Jusqu'à un tiers des femmes enceintes qui fréquentent les services de consultation prénatale urbains en Afrique Subsaharienne sont infectées par le VIH et ont 30% de chances de transmettre le virus à leurs nouveaux-nés. L'infrastructure des soins de santé est inadéquate pour supporter le fardeau que constitue le traitement des maladies liées au VIH et jusqu'à 80% de la totalité des patients hospitalisés dans certains grands hôpitaux urbains en Afrique Centrale et Orientale sont infectés par le VIH.
Au cours des années 1990, entre 10 et 15 millions d'enfants âgés de moins de 10 ans vivant dans les pays de l'Afrique Subsaharienne risquent de se retrouver orphelins en raison du SIDA; ceci ébranlera la famille élargie et constituera un lourd fardeau pour les personnes âgées qui devront élever ces enfants. En Ouganda seulement, entre 600.000 et 1,2 million d'enfants sont devenus orphelins à cause du SIDA.

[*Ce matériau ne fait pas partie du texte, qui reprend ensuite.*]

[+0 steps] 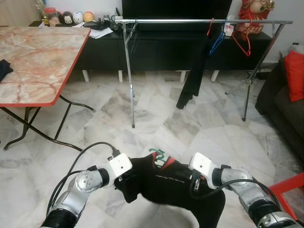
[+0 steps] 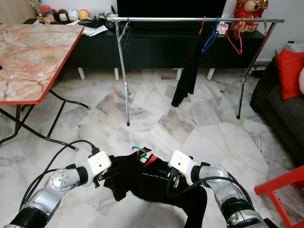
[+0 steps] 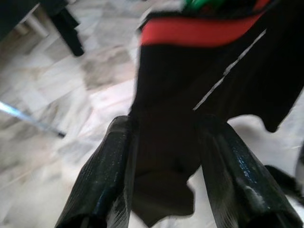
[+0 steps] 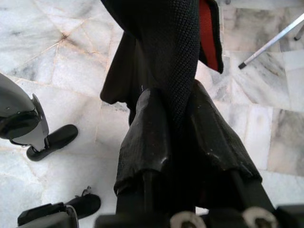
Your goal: Hang hanger
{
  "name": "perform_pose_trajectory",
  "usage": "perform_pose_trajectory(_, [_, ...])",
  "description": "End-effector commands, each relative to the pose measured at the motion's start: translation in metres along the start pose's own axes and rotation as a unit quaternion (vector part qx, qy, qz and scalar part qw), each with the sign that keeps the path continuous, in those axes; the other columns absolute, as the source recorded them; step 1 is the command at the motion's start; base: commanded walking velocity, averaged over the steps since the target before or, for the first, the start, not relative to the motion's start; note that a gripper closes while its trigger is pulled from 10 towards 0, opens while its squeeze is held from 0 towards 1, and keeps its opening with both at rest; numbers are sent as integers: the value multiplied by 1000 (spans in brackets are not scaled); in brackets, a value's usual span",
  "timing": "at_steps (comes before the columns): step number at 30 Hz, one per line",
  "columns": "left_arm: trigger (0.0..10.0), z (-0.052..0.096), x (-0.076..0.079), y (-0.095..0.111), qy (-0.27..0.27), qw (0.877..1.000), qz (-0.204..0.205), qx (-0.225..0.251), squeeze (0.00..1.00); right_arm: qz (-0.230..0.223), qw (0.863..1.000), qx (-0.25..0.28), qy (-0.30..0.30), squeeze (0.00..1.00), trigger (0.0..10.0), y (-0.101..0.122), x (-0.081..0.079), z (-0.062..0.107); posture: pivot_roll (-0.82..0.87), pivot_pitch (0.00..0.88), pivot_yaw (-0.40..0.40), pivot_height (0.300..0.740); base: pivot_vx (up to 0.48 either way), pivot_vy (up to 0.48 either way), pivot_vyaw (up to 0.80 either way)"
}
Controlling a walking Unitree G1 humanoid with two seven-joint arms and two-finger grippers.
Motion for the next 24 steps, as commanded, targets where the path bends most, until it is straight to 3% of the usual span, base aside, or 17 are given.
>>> perform_pose_trajectory(1, [10000,-2,8,12,-33,999,24,25,0,32,999,0,10,0,10000,5,3,5,-23,0,-81,740,0,0,0])
perform_pose_trajectory(6, [10000,-7,10,24,-42,997,44,47,0,43,998,9,45,0,10000,6,-6,3,-27,0,-82,740,0,0,0])
perform_pose_trajectory(14, [10000,-7,6,24,-37,998,38,40,0,63,995,18,70,0,10000,14,-8,1,-25,0,-85,740,0,0,0])
perform_pose_trajectory(15, [10000,-7,5,24,-34,998,40,41,435,63,995,19,75,0,10000,14,-9,1,-25,0,-85,740,0,0,0])
perform_pose_trajectory(17, [10000,-7,5,24,-34,998,42,43,435,61,995,20,82,0,10000,14,-11,2,-23,0,-86,740,0,0,0])
perform_pose_trajectory(18, [10000,-7,6,24,-37,997,46,44,1000,63,994,21,85,0,10000,14,-11,2,-23,0,-86,740,0,0,0])
perform_pose_trajectory(24, [10000,-2,9,27,-63,994,74,52,1000,68,993,21,91,0,10000,14,-13,1,-24,0,-87,740,0,0,0])
Point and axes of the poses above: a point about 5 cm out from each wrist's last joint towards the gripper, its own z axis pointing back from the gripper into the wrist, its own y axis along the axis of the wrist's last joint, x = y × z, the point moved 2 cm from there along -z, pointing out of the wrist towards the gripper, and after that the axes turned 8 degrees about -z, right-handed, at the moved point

Néanmoins, l'UNICEF estime qu'en Ouganda, tous les programmes éducatifs réunis n'ont pas influencé plus de 30% de la population. En 1990, une étude de l'USAID effectuée auprès de 600 ouvriers ougandais a révélé que 71,2% d'entre eux avaient entendu parler des préservatifs, sans pour autant les avoir jamais utilisés.
Parmi ces derniers, 39% ont déclaré que les préservatifs n'étaient pas nécessaires puisqu'ils faisaient confiance à leur partenaire.
Le statut social des femmes complique encore davantage le problème, dans la mesure où il est souvent difficile pour les femmes de refuser d'avoir des rapports sexuels avec leur mari. La sexualité est souvent un moyen de survie économique pour nombre d'entre elles. C'est pourquoi il s'avère particulièrement difficile de demander aux gens de modifier leur comportement sexuel.

(1) La présente analyse a été préparée par l'UNICEF, dans le cadre de la journée de l'Enfant Africain.